Non-NAFTA nations especially fear losses in trade and investment. Table 1 shows why these excluded nations harbor such fears. The European Community (EC), Japan and the ASEAN nations are particularly concerned. Based on trade volume, the implications of the agreement to their access to U.S. markets is clearly worrying for non-NAFTA members. The Canadian share of trade, for example, is yearly more important to Japan. And the anticipated growth in the Mexican economy will increase that country's future importance for most Asian economies.

NAFTA will create the largest single economic bloc in the world, larger than the European Community (EC) and the European Free Trade Area (EFTA) combined. It will do this both in terms of Gross National Product (GNP) and in populations covered. ASEAN's population, for example, is of comparable size, but its GNP is only a fraction of NAFTA's. Japan has 58 percent of NAFTA's GNP, yet only 35 percent of its population. Though still a developing country, Mexico alone has 90 million citizens, a high annual population growth rate, and a rapidly expanding economy. As an international trading bloc, therefore, NAFTA, in terms of both production and consumption, will unquestionably be a powerful force in world affairs. Table 2 illustrates this inescapable conclusion.

NEGATIVE CONSEQUENCES OF A FREE TRADE AGREEMENT

The aim of a free trade agreement is to promote greater mutual trade and economic harmony among its member countries, while enhancing both efficiency and competitiveness and thereby increasing economic welfare. Proposed benefits for members include more and wider employment, increased exports, lower prices and faster economic growth. Outsiders may view these gains as a threat to their own well-being.
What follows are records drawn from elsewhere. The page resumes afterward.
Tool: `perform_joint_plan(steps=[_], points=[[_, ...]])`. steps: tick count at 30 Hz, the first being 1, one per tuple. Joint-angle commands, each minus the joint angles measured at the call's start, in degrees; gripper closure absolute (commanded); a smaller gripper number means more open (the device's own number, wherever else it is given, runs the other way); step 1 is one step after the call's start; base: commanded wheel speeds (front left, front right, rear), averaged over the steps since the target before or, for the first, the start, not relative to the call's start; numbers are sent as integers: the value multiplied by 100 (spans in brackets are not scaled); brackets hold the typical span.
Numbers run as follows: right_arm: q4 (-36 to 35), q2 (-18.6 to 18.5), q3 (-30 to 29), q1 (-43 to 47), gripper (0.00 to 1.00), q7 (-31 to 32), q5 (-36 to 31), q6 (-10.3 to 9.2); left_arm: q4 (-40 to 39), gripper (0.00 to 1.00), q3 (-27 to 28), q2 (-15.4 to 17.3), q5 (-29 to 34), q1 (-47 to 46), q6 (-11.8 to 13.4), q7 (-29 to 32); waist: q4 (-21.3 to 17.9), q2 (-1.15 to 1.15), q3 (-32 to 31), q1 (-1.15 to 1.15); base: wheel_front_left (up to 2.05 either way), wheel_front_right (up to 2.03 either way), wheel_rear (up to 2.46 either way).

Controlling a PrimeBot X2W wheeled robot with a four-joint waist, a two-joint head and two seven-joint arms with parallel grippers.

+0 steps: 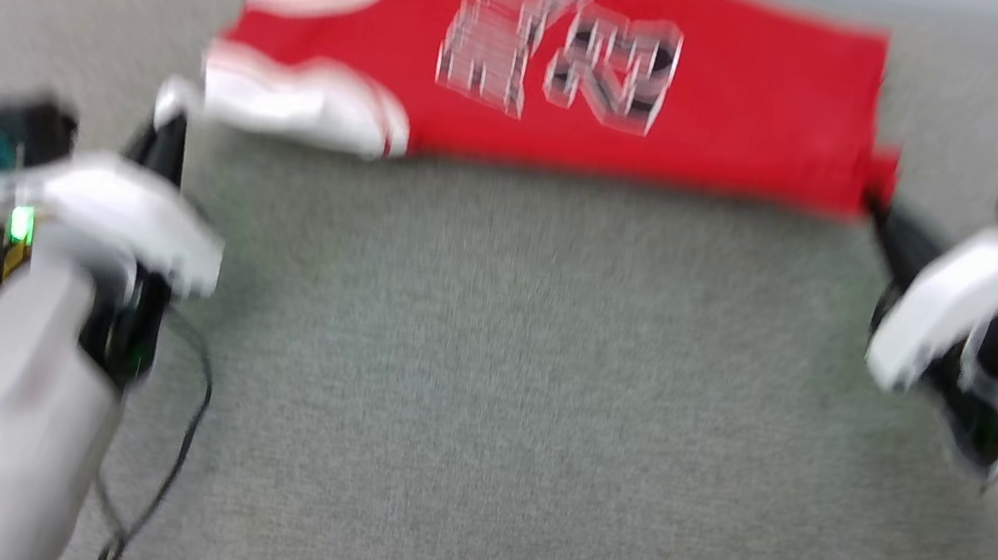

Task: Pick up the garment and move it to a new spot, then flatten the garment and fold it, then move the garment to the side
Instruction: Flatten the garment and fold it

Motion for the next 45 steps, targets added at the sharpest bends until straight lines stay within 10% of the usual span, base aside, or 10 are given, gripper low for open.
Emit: perform_joint_plan(steps=[1,9,26,45], points=[[-119,-57,66,505,100,-93,89,-4,-222,100,59,98,-66,533,76,-49,-8,0,-717,1,0,0,0],[-650,-357,77,1770,100,-277,335,-5,-1741,100,216,417,-212,2447,655,40,-47,0,-1303,1,0,0,0],[-2104,-719,-1603,4103,100,120,-164,-8,-6580,100,544,1037,-154,5424,2807,1043,85,0,-1722,1,0,0,0],[-2990,317,-2917,3483,100,2147,-2026,-4,-4643,100,117,829,-384,3306,1949,1515,-46,0,-588,1,0,0,0]])
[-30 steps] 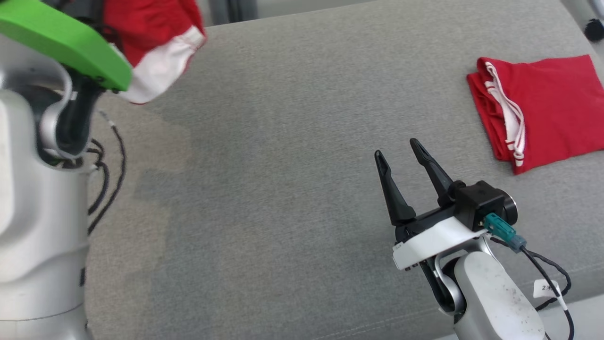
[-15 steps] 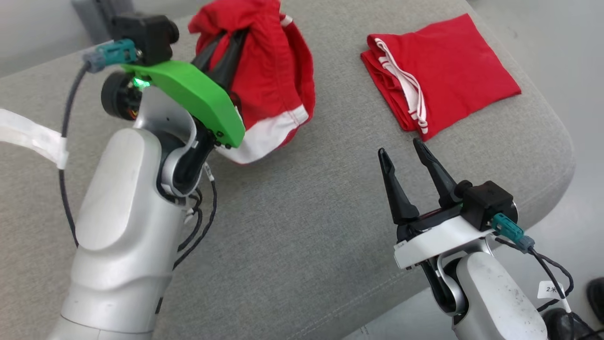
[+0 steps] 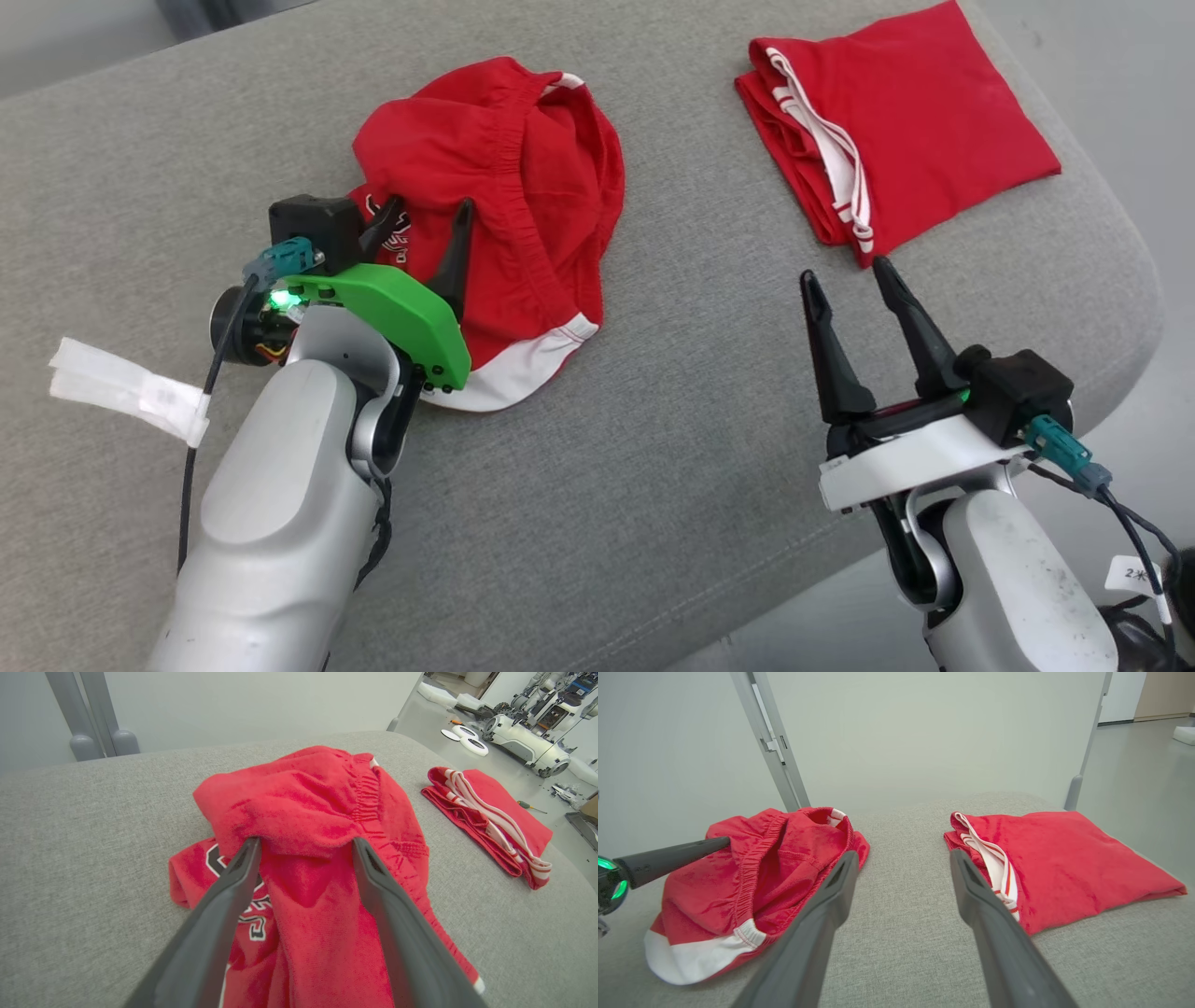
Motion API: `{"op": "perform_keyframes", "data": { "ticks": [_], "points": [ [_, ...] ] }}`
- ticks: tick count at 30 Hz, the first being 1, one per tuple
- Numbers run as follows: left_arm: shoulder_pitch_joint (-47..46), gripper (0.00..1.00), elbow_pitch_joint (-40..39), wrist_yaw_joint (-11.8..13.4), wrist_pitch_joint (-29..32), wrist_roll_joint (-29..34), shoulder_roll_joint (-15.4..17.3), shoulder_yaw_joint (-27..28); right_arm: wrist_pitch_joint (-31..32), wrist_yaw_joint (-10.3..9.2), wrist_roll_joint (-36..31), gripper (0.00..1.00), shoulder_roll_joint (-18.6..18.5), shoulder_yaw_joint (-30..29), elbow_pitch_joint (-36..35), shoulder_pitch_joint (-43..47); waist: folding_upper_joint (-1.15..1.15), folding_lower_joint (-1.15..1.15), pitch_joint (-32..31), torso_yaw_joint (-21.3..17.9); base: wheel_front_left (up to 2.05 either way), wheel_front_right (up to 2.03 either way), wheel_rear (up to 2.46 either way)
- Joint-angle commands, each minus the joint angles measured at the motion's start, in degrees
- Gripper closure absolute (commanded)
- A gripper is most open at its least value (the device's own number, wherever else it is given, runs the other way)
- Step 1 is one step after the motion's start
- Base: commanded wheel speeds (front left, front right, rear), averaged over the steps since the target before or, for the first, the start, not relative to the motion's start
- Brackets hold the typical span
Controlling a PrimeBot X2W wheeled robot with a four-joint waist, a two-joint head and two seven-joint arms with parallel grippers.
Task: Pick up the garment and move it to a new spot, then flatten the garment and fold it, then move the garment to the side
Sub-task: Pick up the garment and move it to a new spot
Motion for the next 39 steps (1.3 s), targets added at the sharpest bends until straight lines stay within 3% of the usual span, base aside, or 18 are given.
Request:
{"op": "perform_keyframes", "data": {
  "ticks": [1, 7, 12, 22, 31, 39],
  "points": [
    [0.81, 0.00, -0.53, -0.18, -2.63, 0.54, -0.10, 0.18, -0.24, -0.04, -0.55, 0.00, -0.12, -0.97, -0.25, 1.01, 0.00, 0.00, -3.46, 4.70, 0.00, 0.00, 0.00],
    [3.86, 0.00, -3.35, 0.60, -13.38, 0.85, -0.10, 1.75, -0.22, -0.04, -3.11, 0.00, -0.17, -4.98, -0.17, 3.20, 0.00, 0.00, -7.28, 9.70, 0.00, 0.00, 0.00],
    [8.59, 0.00, -6.44, 1.78, -17.38, 0.37, 0.53, 4.15, 0.67, -0.04, -5.34, 0.00, -0.14, -8.93, -0.80, 5.83, 0.00, 0.00, -10.23, 13.76, 0.00, 0.00, 0.00],
    [22.97, 0.00, -13.78, 1.26, -18.31, 2.33, 2.56, 9.52, 2.39, -0.04, -7.09, 0.00, -0.15, -12.74, -1.46, 9.83, 0.00, 0.00, -14.37, 18.52, 0.00, 0.00, 0.00],
    [33.37, 0.00, -18.48, -1.46, -18.35, 7.50, 1.05, 13.43, 4.18, -0.04, -5.98, 0.00, -0.56, -13.02, 0.28, 12.61, 0.00, 0.00, -17.33, 21.39, 0.00, 0.00, 0.00],
    [36.03, 0.00, -18.30, -3.01, -18.35, 9.63, -0.30, 15.90, 4.47, -0.04, -6.07, 0.00, -0.55, -13.15, 0.94, 13.44, 0.00, 0.00, -18.12, 22.09, 0.00, 0.00, 0.00]
  ]
}}
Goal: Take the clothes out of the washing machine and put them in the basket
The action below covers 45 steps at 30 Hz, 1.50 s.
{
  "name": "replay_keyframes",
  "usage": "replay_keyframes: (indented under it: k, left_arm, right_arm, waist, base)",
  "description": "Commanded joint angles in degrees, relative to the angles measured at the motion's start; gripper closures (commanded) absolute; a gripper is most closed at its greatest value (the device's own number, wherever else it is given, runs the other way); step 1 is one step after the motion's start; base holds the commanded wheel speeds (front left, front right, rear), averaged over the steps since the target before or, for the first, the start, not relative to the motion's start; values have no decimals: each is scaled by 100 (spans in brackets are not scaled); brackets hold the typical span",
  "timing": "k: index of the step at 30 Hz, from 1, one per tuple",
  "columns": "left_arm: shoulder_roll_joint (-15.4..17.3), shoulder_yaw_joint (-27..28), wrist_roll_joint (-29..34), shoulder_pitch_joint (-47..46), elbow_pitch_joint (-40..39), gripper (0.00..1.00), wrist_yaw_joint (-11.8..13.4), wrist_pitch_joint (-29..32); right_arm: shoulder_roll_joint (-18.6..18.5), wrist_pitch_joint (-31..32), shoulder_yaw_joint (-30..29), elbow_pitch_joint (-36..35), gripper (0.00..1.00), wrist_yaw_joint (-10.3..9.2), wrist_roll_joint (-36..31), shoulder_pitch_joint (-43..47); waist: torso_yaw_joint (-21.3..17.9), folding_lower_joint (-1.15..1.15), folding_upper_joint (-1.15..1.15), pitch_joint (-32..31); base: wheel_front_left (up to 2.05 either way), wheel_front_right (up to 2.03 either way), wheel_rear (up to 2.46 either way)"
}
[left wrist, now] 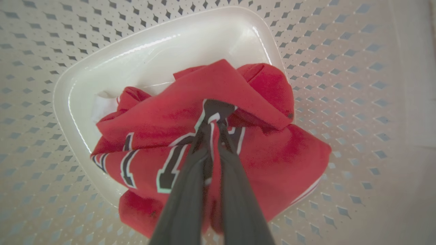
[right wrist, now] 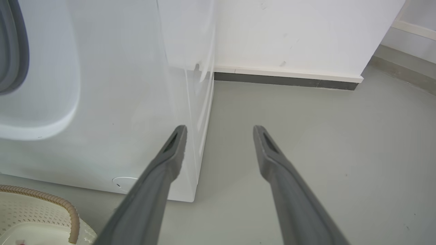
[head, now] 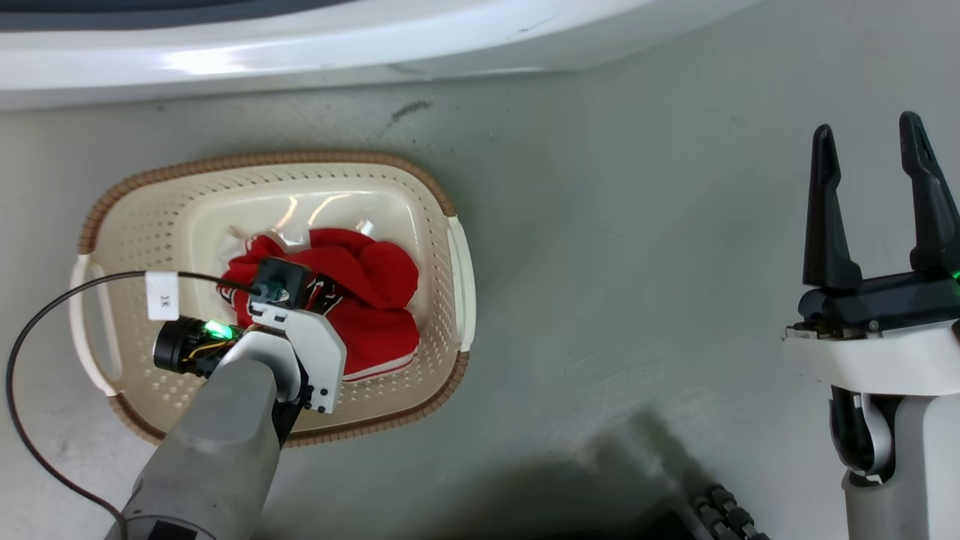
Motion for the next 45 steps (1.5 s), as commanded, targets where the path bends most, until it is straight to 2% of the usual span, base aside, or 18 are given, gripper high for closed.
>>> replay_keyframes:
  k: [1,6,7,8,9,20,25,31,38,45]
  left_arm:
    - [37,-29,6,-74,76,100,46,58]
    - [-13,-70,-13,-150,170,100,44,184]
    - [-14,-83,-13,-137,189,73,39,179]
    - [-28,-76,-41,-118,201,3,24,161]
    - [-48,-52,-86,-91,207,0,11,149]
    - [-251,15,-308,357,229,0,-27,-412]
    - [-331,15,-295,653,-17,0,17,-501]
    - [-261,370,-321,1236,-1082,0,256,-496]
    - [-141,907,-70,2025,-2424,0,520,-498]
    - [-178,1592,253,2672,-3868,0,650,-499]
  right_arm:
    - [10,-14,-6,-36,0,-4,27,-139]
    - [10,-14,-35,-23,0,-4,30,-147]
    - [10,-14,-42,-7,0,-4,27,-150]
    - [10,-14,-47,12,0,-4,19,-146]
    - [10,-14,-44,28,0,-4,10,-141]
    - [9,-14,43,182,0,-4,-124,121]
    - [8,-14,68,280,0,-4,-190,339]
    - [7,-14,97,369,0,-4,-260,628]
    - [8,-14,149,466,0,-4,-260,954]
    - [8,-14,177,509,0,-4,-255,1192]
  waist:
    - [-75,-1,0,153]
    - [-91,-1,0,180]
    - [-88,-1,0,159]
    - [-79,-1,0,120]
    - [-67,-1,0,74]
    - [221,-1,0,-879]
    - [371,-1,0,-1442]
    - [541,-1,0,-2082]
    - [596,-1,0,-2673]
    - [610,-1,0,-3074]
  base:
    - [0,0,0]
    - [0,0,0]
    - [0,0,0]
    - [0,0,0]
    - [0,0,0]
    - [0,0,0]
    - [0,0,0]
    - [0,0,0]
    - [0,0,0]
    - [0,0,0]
They may fear they will end up losers in a zero-sum game, where the members' benefits will come at the expense of non-members. The principal causes of these feared losses are trade and investment diversion and a deterioration in terms of trade.

Trade diversion is the re-orienting of imports within a free trade area from a low cost outside source to a more expensive inside source in response to a change in trade policies. A welfare loss results from the allocation of resources away from the most efficient producer. The extent of trade diversion that can be expected to occur for a given change depends, in part, on how protective the market was prior to change.

A free trade area, for example, may decrease tariffs for its members, thus decreasing the costs of importing products from these trading partners. If the tariffs for all trading partners are low prior to the change, the effect will be minimal as the marginal differences in cost will be small. Additionally, outside trading partners will only be adversely affected to the extent that their goods compete directly with goods produced within the free trade area where tariffs have been lowered. Within NAFTA, both Canada and Mexico have higher trade barriers than the U.S., so exporters to those countries will face more potential trade diversion. The Canadian and Mexican markets, however, are much smaller than that of the United States. Understandably, the U.S. is, therefore, the typical concern of most outsiders.

Despite the general consensus that overall diversionary effects are likely to be small, regional or sectoral effects could be significant for particular industries or countries that compete directly against the NAFTA countries in exports, or where high existing trade barriers will be dramatically lowered for insiders. One study asserts that "NAFTA's sectoral impact will be essentially neutral in Canada and the U.S., but highly significant in opening the Mexican investment regime."1

The U.S. International Trade Commission estimates that American investment in Mexico—for automobiles and parts, computers, electronics, household appliances and apparel—will increase 16 percent in the long term.2 To the extent that this investment, were there no NAFTA, would have been made in countries other than Mexico, it represents a diversionary effect. Aside from automobiles and parts, other sectors identified as likely to experience trade diversion are textiles and apparel, and agriculture.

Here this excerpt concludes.